Populating the interactive namespace from numpy and matplotlib

In [19]:

## PART 2: trapezoidal function

def trap(dt, k, alist):
    if not (1 <= k <= (len(alist) - 1)):
        raise ValueError
    return dt*(.5*alist[0] + .5*alist[k] + sum(alist[:k]))

dt = 2
k = 4
print(trap(dt, k, alist))

0.0820085591101

Make a dictionary from a table

The file data/constants.txt contains a table of the values and the dimensions of some fundamental constants from physics. We want to load this table into a dictionary constants, where the keys are the names of the constants. For example, constants['gravitational constant'] holds the value of the gravitational constant (6.67259 $\times$ 10$^{-11}$) in Newton's law of gravitation. Make a function that reads and interprets the text in the file, and thereafter returns the dictionary.

In [20]:

def read_constants(file_path):
    infile = open(file_path, "r")
    constants = {} # An empty dictionary to store the constants that are read in from the file
    infile.readline(); infile.readline() # Skip the first two lines of the file, since these just contain the column names and the separator.
    for line in infile:
        words = line.split() # Split each line up into individual words
        dimension = words.pop() # pop is a list operation that removes the last element from a list and returns it
        value = float(words.pop()) # Again, use pop to obtain the constant itself.
        name = " ".join(words) # After the two 'pop' operations above, the words remaining in the 'words' list must be the name of the constant. Join the individual words together, with spaces inbetween, using .join.
        constants[name] = value # Create a new key-value pair in the dictionary
    return constants

print(read_constants('data/constants.txt'))

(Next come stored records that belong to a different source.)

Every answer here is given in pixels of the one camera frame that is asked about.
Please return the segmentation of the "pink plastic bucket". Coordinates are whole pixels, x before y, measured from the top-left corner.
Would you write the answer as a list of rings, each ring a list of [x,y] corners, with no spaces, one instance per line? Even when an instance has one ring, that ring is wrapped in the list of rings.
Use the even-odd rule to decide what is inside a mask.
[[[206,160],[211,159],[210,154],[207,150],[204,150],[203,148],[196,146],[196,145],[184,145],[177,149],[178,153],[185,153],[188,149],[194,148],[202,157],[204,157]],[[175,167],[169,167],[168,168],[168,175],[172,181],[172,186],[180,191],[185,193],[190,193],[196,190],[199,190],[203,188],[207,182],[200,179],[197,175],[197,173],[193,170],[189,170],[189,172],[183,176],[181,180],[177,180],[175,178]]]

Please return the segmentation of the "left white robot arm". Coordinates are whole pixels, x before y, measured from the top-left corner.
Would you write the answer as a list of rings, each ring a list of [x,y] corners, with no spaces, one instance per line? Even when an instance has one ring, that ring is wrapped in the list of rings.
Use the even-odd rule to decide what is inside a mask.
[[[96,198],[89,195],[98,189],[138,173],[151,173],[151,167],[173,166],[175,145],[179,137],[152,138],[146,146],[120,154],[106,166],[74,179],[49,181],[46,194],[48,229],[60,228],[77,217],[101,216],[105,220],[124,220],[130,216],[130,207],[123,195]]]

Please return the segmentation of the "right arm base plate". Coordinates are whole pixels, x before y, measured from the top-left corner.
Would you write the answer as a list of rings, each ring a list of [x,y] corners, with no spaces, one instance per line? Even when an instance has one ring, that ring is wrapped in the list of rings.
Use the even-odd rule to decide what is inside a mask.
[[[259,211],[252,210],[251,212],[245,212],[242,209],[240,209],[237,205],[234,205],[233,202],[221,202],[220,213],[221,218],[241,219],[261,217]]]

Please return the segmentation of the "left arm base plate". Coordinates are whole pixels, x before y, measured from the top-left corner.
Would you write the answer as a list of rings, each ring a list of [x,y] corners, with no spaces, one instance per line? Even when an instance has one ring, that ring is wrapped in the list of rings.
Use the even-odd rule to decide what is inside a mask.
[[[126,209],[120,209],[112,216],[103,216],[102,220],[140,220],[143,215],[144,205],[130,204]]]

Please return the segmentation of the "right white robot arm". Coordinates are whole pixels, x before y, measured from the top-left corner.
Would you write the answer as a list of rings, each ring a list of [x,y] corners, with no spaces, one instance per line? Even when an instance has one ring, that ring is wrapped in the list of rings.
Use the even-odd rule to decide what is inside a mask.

{'speed of light': 299792458.0, 'gravitational constant': 6.67259e-11, 'Planck constant': 6.6260755e-34, 'elementary charge': 1.60217733e-19, 'Avogadro number': 6.0221367e+23, 'Boltzmann constant': 1.380658e-23, 'electron mass': 9.1093897e-31, 'proton mass': 1.6726231e-27}

Explore syntax differences: lists vs. dictionaries

Consider this code:

In [21]:

t1 = {} # this specifies a dictionary
t1[0] = -5 # create a new key called 0, give it the value -5
t1[1] = 10.5 # create a new key called 1, give it the value 10.5

print(t1) # shows the contents of 0 and 1

{0: -5, 1: 10.5}

Explain why the lines above work fine while the ones below do not:

In [22]:

t2 = [] # this specifies a list
t2[0] = -5
t2[1] = 10.5
# cannot work, raises and IndexError
# [] notation is for indexing in lists
# this is trying to specify the 0th element is -5
# IndexError is raised because the intial list has no dimensions, and therefore [0] is out of index
# Dictionaries behave differently, the [] notation will create a new key and add the specified element to the dictionary

---------------------------------------------------------------------------
IndexError                                Traceback (most recent call last)
<ipython-input-22-f5b601b7e131> in <module>()
      1 t2 = [] # this specifies a list
----> 2 t2[0] = -5
      3 t2[1] = 10.5
      4 # cannot work, raises and IndexError
      5 # [] notation is for indexing in lists

IndexError: list assignment index out of range

What must be done in the last code snippet to make it work properly?

In [23]:

## To make it work properly we have two options

# 1. specify the list's dimension before asignment
t2 = [0]*2 # a list containing two 0s
t2[0] = -5
t2[1] = 10.5
print(t2)
del t2

# 2. start with a dimensionless list, but append new elements
t2 = []
t2.append(-5)
t2.append(10.5)
print(t2)

[-5, 10.5]
[-5, 10.5]

Compute the area of a triangle

An arbitrary triangle can be described by the coordinates of its three vertices: $(x_1, y_1), (x_2, y_2), (x_3, y_3)$, numbered in a counterclockwise direction. The area of the triangle is given by the formula:

$A = \frac{1}{2}|x_2y_3 - x_3y_2 - x_1y_3 + x_3y_1 + x_1y_2 - x_2y_1|.$

Write a function area(vertices) that returns the area of a triangle whose vertices are specified by the argument vertices, which is a nested list of the vertex coordinates. For example, vertices can be [[0,0], [1,0], [0,2]] if the three corners of the triangle have coordinates (0, 0), (1, 0), and (0, 2).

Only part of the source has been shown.